Kami berjalan ke ujung kapal di mana rombongannya berada. Kami berjalan dengan pelan menelusuri dek tujuh di luar kapal, kapal agak oleng karena deburan ombak yang besar menghantam sisi-sisi kapal. Bang Ali merangkulkan tangannya ke pundakku, akh.. aman rasanya dalam rangkulan laki-laki berbadan besar dan tegap ini.

"Abang sodomi nanti yah?", pintanya.
"Tenang Bang, aku akan memberikan kenikmatan yang tak terlupakan di kapal Bukit Siguntang ini", ucapku tersenyum demikian juga Bang Ali.

Aku melihat rombongan Bang Ali yang tertidur dengan pulas. Aku melihat Bang Udin yang tertidur dalam kedamaian di belakang laki-laki berkumis tebal.
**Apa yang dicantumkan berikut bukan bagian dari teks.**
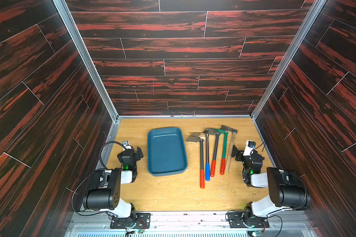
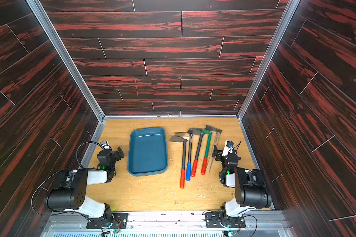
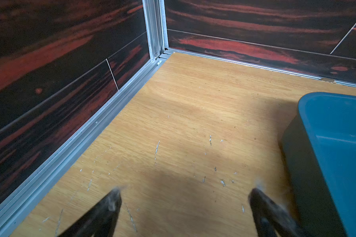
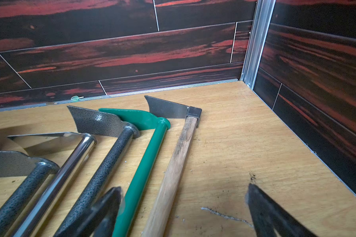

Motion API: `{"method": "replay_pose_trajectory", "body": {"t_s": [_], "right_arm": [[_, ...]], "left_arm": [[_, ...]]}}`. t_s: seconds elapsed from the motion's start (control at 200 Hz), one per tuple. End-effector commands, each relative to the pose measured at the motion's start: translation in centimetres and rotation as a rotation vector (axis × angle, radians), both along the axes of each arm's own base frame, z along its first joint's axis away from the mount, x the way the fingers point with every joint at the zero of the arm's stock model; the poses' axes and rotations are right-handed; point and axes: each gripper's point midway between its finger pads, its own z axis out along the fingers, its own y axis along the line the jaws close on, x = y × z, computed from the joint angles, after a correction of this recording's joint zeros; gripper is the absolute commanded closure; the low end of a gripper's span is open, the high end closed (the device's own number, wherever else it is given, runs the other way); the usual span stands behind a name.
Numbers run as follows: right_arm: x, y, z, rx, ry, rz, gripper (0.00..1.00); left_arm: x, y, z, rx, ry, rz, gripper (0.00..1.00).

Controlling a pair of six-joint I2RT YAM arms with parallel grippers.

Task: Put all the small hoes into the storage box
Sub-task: Pick up the hoe from the center of the board.

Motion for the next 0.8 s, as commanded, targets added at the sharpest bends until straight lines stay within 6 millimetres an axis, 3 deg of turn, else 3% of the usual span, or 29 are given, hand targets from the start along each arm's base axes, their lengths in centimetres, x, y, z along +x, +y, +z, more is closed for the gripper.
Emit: {"method": "replay_pose_trajectory", "body": {"t_s": [0.0,0.486,0.671,0.797], "right_arm": [[0.4,-0.1,0.0,-0.001,0.002,0.001,0.02],[0.3,-0.1,0.1,-0.001,-0.002,0.002,0.02],[-0.9,0.1,0.8,-0.007,-0.067,0.009,0.02],[-0.7,-0.1,0.6,-0.003,-0.051,-0.006,0.01]], "left_arm": [[0.4,0.1,0.9,0.014,-0.024,0.003,0.00],[0.3,-0.1,1.0,0.013,-0.033,-0.006,0.00],[-1.8,0.2,1.6,0.017,-0.137,0.022,0.00],[-1.4,0.6,1.7,0.015,-0.125,0.043,0.00]]}}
"Ayo, Abang sudah tidak sabar lagi", ucap Bang Ali. Aku sedikit terkejut karena asyik memperhatikan Bang Udin.
"Iya, ayo", jawabku gugup lagi.
"Lihat ini", ajak Bang Ali yang langsung berjongkok di hadapan Kang Warso dan mengangkat sarung laki-laki tersebut. Dengan penerangan lampu yang samar-samar, aku melihat Pak Warso tidak memakai kolor, telanjang, sementara tangan Bang Udin memegang batang kontol Pak Warso yang besar dan panjang tersebut.

Bang Ali mengajakku meninggalkan tempat tersebut, tangannya merangkul pundakku kembali dan kami memasuki kamar mandi dek enam, kamar mandi khusus untuk kelas dua, aku yang mengajaknya, kamarku pun tak begitu jauh dari toilet tersebut.
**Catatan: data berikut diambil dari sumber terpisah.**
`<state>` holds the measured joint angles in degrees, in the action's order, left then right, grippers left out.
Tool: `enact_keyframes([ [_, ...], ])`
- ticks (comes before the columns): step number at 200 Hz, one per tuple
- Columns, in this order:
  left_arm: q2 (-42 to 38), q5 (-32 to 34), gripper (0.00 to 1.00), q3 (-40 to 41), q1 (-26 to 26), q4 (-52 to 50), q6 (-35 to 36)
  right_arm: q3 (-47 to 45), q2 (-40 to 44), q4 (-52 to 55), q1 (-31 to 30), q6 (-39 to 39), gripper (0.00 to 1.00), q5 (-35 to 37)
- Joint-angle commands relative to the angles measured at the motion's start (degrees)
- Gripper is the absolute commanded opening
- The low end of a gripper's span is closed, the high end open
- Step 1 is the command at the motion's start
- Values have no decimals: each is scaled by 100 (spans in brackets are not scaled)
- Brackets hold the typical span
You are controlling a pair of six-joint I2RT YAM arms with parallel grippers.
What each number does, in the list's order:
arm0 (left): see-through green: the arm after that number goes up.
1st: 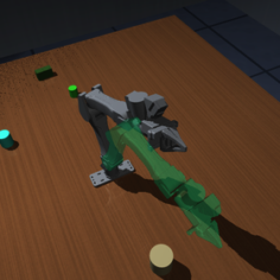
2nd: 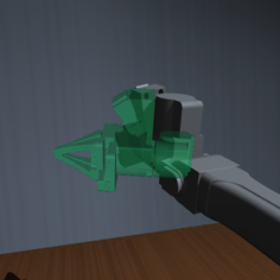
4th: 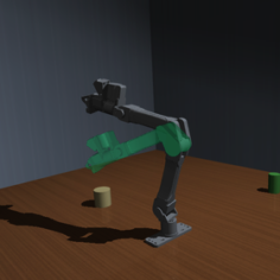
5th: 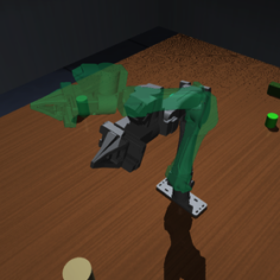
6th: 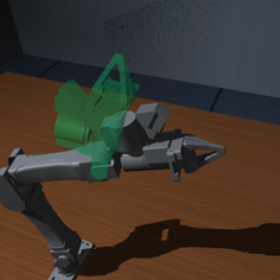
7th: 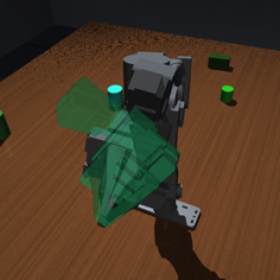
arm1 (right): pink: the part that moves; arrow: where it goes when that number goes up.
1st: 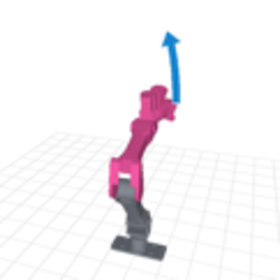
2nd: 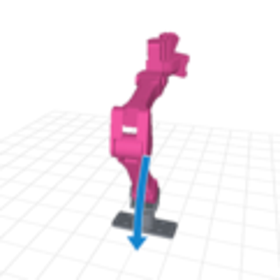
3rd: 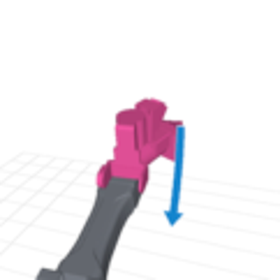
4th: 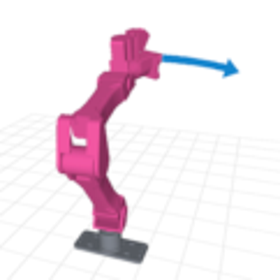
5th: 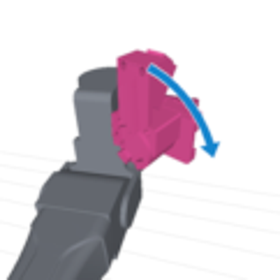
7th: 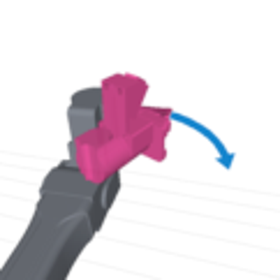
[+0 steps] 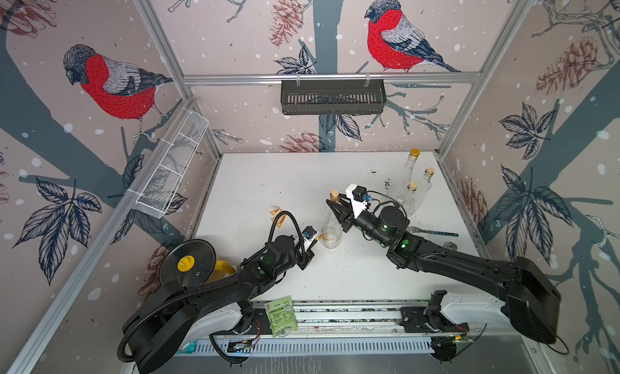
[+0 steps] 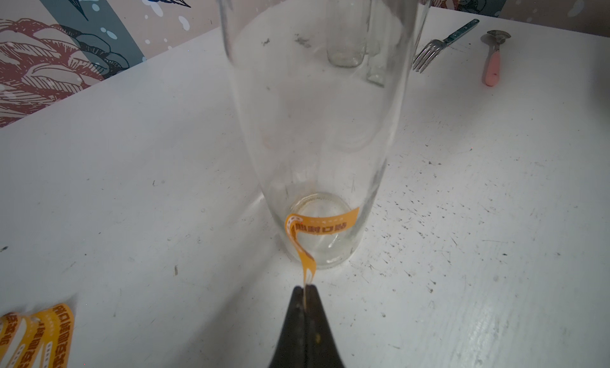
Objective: Remove the label from the bottle
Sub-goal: Tear open the label from the bottle.
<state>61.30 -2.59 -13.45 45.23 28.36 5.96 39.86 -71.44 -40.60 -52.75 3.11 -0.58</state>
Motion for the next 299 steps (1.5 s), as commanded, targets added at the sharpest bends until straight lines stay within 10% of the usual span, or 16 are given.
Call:
enact_keyframes([
  [1,-38,68,0,19,3,258,-34,51,-10,-2,-49,-63,26,117],
  [74,-48,21,0,25,3,240,-19,-28,58,166,-262,-487,1,1063],
  [299,74,-286,0,-55,2,139,90,-391,307,-367,-439,-439,0,2319],
])
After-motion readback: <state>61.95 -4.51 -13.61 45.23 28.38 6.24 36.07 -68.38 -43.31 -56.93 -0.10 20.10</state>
Kami memasuki kamar mandi yang paling ujung dan langsung mengunci pintunya. Bang ali membuka pakaiannya satu persatu, menelanjangi pakaiannya demikian juga aku. Bang ali memperhatikan tubuhku yang telanjang, hingga tak sabar saat melihat tubuhku yang putih dan bersih tersebut dan membantuku membuka celana jeans yang kukenakan.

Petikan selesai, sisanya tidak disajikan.